The Searchers singles chronology
| "Sweets for My Sweet" (1963) | "Sugar and Spice" (1963) | "Sweet Nothins" (1963) |

= Sugar and Spice (The Searchers song) =

"Sugar and Spice" is a 1963 song by Merseybeat band The Searchers written by Tony Hatch under the pseudonym Fred Nightingale. It made #2 on the UK charts (on Pye), #44 in the USA charts, and #11 in the Canadian CHUM Charts.
The Searchers recorded a German interpretation of the song entitled Süß ist sie , and also the French rendering C'est De Notre Age. , released in both countries by French Record Label, Disques Vogue.

==Background==
The composer and producer of "Sugar and Spice", Tony Hatch, had produced the precedent Searchers' single: a cover of the Drifters' "Sweets for My Sweet", which had afforded the Searchers a #1 UK hit. Hatch, having written "Sugar and Spice" on the template of "Sweets for My Sweet", pitched his original song to the Searchers as the work of an as-yet unknown songwriter named Fred Nightingale, as Hatch felt the group might be dismissive of the song if they knew it to be their producer's work.

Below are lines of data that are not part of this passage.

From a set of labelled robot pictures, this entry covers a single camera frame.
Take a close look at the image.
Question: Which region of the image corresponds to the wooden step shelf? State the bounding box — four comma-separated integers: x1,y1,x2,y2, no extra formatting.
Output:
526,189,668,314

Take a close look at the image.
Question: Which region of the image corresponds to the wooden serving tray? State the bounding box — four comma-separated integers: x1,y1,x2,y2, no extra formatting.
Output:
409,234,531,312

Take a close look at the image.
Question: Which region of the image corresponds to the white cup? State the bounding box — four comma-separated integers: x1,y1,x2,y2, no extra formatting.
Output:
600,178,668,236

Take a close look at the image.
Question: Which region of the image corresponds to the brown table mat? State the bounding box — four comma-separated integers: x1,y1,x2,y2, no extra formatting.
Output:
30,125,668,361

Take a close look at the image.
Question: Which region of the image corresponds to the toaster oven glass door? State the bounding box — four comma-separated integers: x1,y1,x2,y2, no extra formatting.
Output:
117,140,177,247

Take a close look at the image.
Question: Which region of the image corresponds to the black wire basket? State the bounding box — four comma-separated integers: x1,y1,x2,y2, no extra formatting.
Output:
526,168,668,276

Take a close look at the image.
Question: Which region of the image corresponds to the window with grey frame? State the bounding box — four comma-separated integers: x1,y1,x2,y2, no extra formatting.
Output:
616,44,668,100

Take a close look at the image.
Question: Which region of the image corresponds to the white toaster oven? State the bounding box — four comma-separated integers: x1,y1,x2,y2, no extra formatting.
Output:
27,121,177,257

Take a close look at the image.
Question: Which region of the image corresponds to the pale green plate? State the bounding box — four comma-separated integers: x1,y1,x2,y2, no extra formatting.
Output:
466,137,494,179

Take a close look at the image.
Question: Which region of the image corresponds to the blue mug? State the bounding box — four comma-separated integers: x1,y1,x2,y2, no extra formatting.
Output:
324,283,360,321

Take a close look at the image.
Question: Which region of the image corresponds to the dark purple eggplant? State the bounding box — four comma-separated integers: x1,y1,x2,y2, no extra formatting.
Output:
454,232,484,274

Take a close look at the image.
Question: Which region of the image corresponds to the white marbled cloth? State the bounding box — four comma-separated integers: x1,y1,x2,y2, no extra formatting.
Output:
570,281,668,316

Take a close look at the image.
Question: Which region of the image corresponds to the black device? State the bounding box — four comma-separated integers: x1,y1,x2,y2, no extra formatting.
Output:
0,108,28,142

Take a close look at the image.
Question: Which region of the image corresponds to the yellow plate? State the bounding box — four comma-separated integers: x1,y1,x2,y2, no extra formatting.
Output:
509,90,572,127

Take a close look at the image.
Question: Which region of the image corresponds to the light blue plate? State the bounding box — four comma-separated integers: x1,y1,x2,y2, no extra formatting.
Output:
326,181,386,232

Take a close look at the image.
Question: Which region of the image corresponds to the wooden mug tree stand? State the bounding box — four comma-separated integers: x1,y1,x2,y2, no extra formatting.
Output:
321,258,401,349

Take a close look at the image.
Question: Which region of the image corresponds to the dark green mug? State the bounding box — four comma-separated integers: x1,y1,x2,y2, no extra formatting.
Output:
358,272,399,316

The first line of the chorus,"Sugar and spice and all things nice", references the nursery rhyme What Are Little Boys Made Of?, while the following line is the title of the well-known Pete Seeger/ Lee Hays composition "Kisses Sweeter than Wine".

==Cover versions==
Covers included a take by:
- The Cryan' Shames, whose version was released in 1966 on the Chicago-based Destination label. The song became a local and regional hit for the band and finally peaked at #49 on the Billboard Hot 100 chart. and also #49 in Canada. The Cryan' Shames' recording was included on the influential 1972 compilation Nuggets: Original Artyfacts from the First Psychedelic Era, 1965–1968.